Many organizations are making major investments in external branding. But often less attention or investment is made in improving the organization’s internal effectiveness.
If frontline staff isn’t living the brand, customers’ raised expectations are dashed and their anger and cynicism grows. One of the biggest reasons frontline staff can’t live the brand is because operational, service, order fulfillment, and other processes aren’t aligned.
When I suggested to one group during a leadership team retreat that they need to map out their badly flawed order fulfillment process, they told me that had already been done. I asked who facilitated the project. We all managed to keep a straight face when they replied that the software vendor had helped them. And — coincidentally — the vendor had just the technical solution to “help” them! It was a disaster and brought the company to its financial knees.
Here are some keys to strategic process improvement:
- Operate in a data-rich environment with lots of visible data, such as; diagrams, charts, and graphs for everyone to quickly identify issues, opportunities, and progress.

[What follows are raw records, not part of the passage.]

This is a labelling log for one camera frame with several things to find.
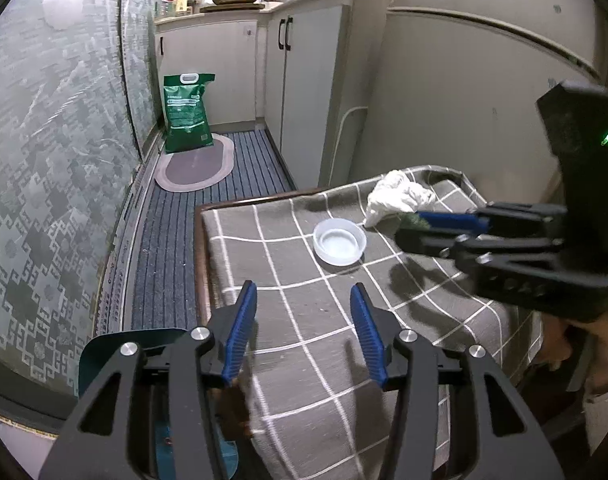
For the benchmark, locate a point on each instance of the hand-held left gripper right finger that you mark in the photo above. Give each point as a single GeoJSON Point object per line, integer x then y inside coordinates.
{"type": "Point", "coordinates": [369, 340]}

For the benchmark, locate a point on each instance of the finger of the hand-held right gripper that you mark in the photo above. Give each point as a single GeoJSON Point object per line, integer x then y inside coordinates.
{"type": "Point", "coordinates": [429, 242]}
{"type": "Point", "coordinates": [449, 221]}

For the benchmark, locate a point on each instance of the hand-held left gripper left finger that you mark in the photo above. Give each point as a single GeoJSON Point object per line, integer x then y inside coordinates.
{"type": "Point", "coordinates": [236, 340]}

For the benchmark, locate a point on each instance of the translucent white plastic bowl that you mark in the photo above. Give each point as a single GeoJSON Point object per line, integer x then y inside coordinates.
{"type": "Point", "coordinates": [339, 242]}

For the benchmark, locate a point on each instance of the teal plastic waste bin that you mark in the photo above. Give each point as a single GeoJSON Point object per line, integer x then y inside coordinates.
{"type": "Point", "coordinates": [103, 355]}

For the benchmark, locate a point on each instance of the person's right forearm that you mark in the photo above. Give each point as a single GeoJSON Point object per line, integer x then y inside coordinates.
{"type": "Point", "coordinates": [606, 410]}

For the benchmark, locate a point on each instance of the person's right hand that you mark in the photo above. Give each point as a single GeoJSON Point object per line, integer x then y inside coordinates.
{"type": "Point", "coordinates": [554, 345]}

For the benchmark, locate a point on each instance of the crumpled white cloth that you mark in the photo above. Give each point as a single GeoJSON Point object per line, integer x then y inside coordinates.
{"type": "Point", "coordinates": [396, 197]}

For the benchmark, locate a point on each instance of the grey checked tablecloth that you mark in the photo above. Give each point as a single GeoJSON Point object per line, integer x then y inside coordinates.
{"type": "Point", "coordinates": [294, 320]}

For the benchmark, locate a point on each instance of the striped dark floor rug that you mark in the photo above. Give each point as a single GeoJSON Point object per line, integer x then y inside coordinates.
{"type": "Point", "coordinates": [168, 260]}

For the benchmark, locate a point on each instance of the silver refrigerator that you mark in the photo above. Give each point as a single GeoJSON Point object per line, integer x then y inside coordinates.
{"type": "Point", "coordinates": [459, 110]}

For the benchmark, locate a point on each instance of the white pipe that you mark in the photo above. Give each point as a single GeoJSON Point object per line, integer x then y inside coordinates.
{"type": "Point", "coordinates": [345, 115]}

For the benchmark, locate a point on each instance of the oval purple floor mat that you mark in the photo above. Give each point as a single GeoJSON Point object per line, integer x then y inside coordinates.
{"type": "Point", "coordinates": [196, 165]}

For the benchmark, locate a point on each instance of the green rice bag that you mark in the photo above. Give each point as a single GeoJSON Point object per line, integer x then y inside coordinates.
{"type": "Point", "coordinates": [186, 115]}

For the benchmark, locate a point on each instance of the patterned frosted sliding door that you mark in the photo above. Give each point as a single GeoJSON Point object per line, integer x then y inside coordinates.
{"type": "Point", "coordinates": [48, 185]}
{"type": "Point", "coordinates": [141, 60]}

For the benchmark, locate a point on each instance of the white under-counter cabinet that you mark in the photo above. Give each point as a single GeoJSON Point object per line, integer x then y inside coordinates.
{"type": "Point", "coordinates": [208, 70]}

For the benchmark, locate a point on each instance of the flat stove under pan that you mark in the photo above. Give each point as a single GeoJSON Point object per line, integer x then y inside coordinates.
{"type": "Point", "coordinates": [231, 8]}

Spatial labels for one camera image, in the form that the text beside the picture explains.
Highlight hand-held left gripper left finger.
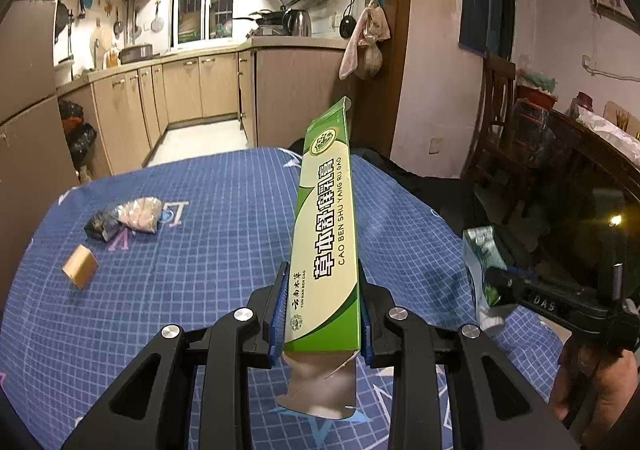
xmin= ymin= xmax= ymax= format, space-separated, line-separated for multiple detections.
xmin=60 ymin=263 xmax=293 ymax=450

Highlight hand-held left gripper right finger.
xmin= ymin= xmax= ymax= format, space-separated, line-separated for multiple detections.
xmin=357 ymin=257 xmax=582 ymax=450

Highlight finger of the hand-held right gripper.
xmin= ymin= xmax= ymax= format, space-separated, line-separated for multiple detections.
xmin=484 ymin=266 xmax=527 ymax=307

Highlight dark green packet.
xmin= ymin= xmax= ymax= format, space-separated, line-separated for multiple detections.
xmin=462 ymin=225 xmax=509 ymax=337

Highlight green long carton box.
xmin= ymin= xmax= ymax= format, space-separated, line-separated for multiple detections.
xmin=275 ymin=98 xmax=364 ymax=422

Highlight person's right hand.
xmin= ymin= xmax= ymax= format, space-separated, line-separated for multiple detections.
xmin=549 ymin=337 xmax=640 ymax=432

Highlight blue star-print tablecloth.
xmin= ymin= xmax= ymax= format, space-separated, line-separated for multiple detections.
xmin=0 ymin=146 xmax=567 ymax=450

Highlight dark wooden table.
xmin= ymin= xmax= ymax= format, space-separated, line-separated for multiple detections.
xmin=515 ymin=110 xmax=640 ymax=281

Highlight red plastic-wrapped bundle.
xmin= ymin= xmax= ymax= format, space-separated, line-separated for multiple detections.
xmin=512 ymin=98 xmax=552 ymax=157

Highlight wooden chair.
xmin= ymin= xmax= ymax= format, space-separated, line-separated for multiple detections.
xmin=472 ymin=48 xmax=522 ymax=227

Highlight clear bag of grains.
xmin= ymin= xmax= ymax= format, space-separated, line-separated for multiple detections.
xmin=116 ymin=197 xmax=164 ymax=235

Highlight white tissue bag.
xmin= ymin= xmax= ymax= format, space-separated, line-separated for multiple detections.
xmin=577 ymin=108 xmax=640 ymax=157

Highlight red basin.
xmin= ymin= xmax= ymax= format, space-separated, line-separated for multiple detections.
xmin=515 ymin=75 xmax=559 ymax=114

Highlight yellow chopstick box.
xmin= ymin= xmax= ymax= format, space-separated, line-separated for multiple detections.
xmin=602 ymin=100 xmax=640 ymax=142

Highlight red-lid jar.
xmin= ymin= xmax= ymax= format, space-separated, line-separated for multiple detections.
xmin=570 ymin=91 xmax=596 ymax=117

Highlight small dark packet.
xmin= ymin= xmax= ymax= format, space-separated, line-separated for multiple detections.
xmin=84 ymin=209 xmax=124 ymax=242

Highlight small brown carton box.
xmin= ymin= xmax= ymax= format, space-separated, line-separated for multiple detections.
xmin=61 ymin=244 xmax=100 ymax=290

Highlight beige kitchen base cabinets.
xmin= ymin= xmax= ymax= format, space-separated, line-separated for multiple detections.
xmin=57 ymin=37 xmax=352 ymax=182

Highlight hanging cloth bag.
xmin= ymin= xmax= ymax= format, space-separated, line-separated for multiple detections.
xmin=357 ymin=43 xmax=384 ymax=80

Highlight hanging beige towel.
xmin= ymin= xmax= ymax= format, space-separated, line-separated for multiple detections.
xmin=339 ymin=5 xmax=392 ymax=82

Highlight black garbage bags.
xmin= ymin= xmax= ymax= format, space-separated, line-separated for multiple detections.
xmin=57 ymin=99 xmax=99 ymax=172

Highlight steel kettle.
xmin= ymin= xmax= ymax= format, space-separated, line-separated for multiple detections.
xmin=282 ymin=8 xmax=312 ymax=38

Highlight steel cooking pot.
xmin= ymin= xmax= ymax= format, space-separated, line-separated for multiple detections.
xmin=119 ymin=44 xmax=154 ymax=65

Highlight beige refrigerator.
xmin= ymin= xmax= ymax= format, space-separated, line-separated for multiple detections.
xmin=0 ymin=0 xmax=94 ymax=302

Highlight black wok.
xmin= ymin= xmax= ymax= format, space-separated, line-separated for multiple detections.
xmin=232 ymin=9 xmax=287 ymax=27

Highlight white plastic container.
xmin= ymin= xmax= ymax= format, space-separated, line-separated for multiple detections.
xmin=54 ymin=58 xmax=76 ymax=88

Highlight round white cutting board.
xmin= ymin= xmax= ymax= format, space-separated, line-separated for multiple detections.
xmin=90 ymin=23 xmax=114 ymax=56

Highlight brown wooden door frame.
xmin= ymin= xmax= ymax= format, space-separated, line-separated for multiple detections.
xmin=345 ymin=0 xmax=414 ymax=167

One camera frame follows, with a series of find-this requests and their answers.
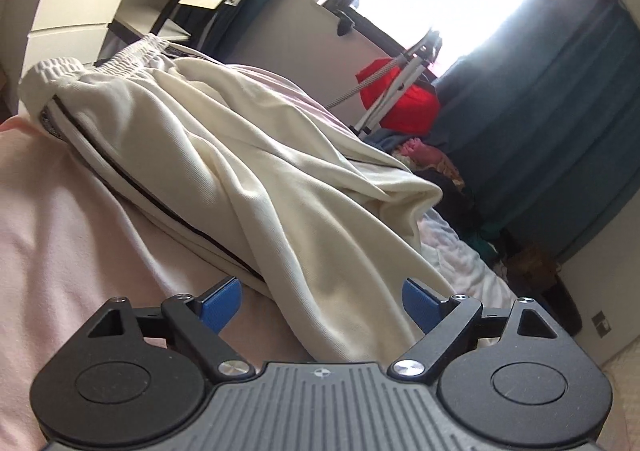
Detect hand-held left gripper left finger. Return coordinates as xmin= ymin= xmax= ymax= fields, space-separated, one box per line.
xmin=85 ymin=275 xmax=253 ymax=384

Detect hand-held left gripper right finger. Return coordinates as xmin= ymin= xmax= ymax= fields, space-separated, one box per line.
xmin=392 ymin=277 xmax=573 ymax=382

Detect cream white pants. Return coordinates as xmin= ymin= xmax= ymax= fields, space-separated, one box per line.
xmin=17 ymin=33 xmax=458 ymax=364

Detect pile of colourful clothes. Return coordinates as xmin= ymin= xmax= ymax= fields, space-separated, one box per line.
xmin=370 ymin=131 xmax=516 ymax=262

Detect brown box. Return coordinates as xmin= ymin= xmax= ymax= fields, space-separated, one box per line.
xmin=507 ymin=241 xmax=558 ymax=289

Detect dark low furniture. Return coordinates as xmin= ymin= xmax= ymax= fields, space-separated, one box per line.
xmin=500 ymin=231 xmax=583 ymax=337

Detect red cloth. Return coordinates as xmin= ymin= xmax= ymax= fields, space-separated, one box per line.
xmin=356 ymin=58 xmax=441 ymax=134

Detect garment steamer stand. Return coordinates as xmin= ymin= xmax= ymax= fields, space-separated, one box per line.
xmin=327 ymin=28 xmax=443 ymax=136

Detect wide blue curtain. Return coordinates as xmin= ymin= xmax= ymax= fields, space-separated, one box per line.
xmin=425 ymin=0 xmax=636 ymax=262

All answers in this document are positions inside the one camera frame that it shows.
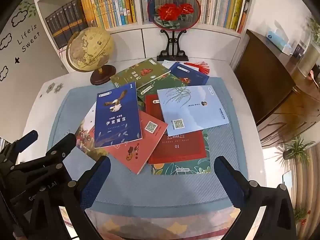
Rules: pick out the olive green insect book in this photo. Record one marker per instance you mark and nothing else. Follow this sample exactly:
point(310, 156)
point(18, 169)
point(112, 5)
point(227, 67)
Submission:
point(135, 77)

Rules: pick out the patterned chair cushion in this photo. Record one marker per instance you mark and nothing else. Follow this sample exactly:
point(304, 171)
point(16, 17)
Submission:
point(162, 225)

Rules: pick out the blue white tissue box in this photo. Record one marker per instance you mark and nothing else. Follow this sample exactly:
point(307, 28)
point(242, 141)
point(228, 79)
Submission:
point(277, 40)

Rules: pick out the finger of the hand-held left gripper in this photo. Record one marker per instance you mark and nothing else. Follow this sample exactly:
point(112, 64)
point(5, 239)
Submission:
point(62, 145)
point(28, 137)

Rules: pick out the pale picture book blue figure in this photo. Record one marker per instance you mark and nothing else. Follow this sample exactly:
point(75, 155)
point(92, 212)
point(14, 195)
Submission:
point(85, 137)

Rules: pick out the white bookcase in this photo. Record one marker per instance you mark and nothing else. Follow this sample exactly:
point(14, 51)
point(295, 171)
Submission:
point(125, 36)

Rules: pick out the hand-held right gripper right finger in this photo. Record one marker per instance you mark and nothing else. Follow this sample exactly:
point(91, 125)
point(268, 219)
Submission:
point(226, 180)

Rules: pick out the cartoon wall decals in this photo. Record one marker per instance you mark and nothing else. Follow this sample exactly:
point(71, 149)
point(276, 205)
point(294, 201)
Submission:
point(27, 40)

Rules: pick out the red tassel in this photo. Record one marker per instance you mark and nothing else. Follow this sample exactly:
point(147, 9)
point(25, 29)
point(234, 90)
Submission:
point(200, 67)

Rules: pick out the light blue textured mat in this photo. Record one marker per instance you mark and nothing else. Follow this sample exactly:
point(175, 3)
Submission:
point(220, 155)

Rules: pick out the spiky leaf potted plant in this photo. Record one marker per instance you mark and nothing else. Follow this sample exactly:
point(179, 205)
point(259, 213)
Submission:
point(297, 147)

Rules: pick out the embroidered round fan on stand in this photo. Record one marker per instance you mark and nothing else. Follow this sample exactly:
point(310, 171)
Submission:
point(172, 12)

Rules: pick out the dark green beetle book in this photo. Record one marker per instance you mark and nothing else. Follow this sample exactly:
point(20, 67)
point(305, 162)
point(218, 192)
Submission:
point(185, 170)

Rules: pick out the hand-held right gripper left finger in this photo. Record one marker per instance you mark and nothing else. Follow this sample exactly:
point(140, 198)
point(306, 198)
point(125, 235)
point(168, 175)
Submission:
point(96, 182)

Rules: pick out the light blue willow book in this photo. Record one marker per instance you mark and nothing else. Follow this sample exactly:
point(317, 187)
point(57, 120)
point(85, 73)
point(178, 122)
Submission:
point(200, 115)

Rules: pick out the dark red book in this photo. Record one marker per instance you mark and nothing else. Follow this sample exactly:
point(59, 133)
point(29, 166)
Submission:
point(180, 150)

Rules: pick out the navy blue book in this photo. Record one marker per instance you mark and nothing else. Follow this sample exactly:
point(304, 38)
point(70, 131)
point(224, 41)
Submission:
point(185, 72)

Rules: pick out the brown wooden cabinet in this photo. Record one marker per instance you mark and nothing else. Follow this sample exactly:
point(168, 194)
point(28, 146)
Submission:
point(265, 80)

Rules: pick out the potted green plant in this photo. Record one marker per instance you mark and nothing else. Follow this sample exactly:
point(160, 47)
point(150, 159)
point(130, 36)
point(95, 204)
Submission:
point(315, 30)

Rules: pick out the shelf books with dark volumes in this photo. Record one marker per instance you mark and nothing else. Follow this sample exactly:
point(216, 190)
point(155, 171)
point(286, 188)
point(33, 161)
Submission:
point(105, 7)

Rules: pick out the dark blue eagle book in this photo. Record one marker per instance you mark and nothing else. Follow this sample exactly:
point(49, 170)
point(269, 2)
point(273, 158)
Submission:
point(117, 120)

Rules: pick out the coral red book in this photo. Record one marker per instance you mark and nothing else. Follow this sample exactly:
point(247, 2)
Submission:
point(140, 152)

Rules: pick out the white paper card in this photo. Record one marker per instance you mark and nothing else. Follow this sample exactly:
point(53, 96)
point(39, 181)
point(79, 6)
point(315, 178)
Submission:
point(168, 63)

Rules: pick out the bright green leafy book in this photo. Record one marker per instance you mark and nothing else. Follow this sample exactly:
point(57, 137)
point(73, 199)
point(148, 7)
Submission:
point(170, 85)

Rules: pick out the shelf books with pale spines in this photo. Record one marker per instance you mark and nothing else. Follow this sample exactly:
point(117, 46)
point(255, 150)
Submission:
point(220, 5)

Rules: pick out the antique style desk globe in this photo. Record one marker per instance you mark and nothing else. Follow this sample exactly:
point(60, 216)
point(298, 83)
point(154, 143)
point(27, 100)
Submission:
point(90, 47)

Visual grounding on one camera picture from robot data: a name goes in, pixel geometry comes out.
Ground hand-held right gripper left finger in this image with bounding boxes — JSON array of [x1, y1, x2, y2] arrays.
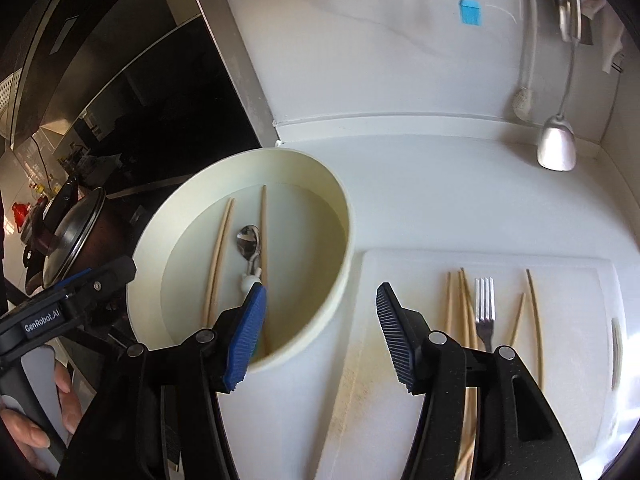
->
[[57, 281, 268, 480]]

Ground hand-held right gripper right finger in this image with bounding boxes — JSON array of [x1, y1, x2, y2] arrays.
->
[[376, 282, 583, 480]]

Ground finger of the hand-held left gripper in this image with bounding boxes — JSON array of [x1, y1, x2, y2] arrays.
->
[[47, 268, 96, 295], [61, 255, 138, 312]]

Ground stainless steel fork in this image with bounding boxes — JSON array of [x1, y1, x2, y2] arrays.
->
[[474, 277, 497, 353]]

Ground rabbit spoon with teal handle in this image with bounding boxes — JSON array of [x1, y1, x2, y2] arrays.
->
[[235, 225, 265, 297]]

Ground round cream container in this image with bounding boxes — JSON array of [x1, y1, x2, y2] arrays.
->
[[126, 147, 355, 373]]

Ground person's left hand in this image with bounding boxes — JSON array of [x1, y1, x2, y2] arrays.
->
[[0, 361, 84, 472]]

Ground brown pot with glass lid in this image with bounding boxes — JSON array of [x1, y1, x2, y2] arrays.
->
[[22, 175, 146, 296]]

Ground white cutting board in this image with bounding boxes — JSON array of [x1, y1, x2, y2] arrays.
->
[[305, 249, 628, 480]]

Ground red container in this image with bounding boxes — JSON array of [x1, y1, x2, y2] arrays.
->
[[12, 201, 33, 233]]

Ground stainless steel spatula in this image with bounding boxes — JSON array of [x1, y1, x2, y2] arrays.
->
[[536, 0, 583, 172]]

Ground white bottle brush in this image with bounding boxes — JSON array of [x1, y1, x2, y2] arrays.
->
[[511, 0, 540, 122]]

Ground white hanging cloth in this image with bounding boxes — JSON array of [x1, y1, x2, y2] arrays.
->
[[580, 0, 626, 73]]

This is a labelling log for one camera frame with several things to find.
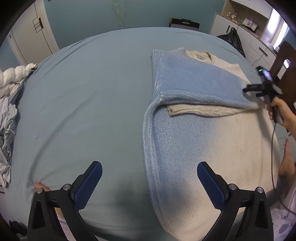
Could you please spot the white door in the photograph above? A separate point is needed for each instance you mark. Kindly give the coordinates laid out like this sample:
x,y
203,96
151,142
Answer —
x,y
30,34

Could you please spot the black and grey box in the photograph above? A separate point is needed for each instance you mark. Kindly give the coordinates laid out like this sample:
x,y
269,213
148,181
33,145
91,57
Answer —
x,y
183,23

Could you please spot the person's right foot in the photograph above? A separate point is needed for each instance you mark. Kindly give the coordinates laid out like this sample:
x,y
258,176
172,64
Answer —
x,y
286,162

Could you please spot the brown wooden chair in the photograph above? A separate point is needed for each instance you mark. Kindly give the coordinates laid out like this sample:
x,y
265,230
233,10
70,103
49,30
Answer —
x,y
286,76

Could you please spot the black garbage bag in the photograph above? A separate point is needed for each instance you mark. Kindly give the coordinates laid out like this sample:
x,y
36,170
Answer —
x,y
232,40

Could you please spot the person's right forearm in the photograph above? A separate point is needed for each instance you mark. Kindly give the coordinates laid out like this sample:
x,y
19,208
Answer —
x,y
293,125

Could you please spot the light pink pajama pants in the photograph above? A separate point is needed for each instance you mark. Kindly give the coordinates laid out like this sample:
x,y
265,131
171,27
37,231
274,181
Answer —
x,y
283,220

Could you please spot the purple and white box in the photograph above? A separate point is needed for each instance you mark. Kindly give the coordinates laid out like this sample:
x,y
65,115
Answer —
x,y
251,22

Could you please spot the blue and white knit sweater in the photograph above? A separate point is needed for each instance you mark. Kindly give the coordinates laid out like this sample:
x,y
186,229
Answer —
x,y
208,143

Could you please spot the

- Use outside experts to teach and guide internally owned and operated strategic process management. Don’t let specialists, consultants, or software vendors do theoretical process re-engineering or improvement in isolation and then slam-dunk it into the organization.
- Look for chronic problems that you’re continually “fixing.” These generally indicate that you haven’t drilled down deep enough to the root causes and/or they are symptoms of broader process problems.
- Make process management part of a broader improvement planning infrastructure and process.
- Does your internal environment have high enough levels of trust and teamwork to support involved process management?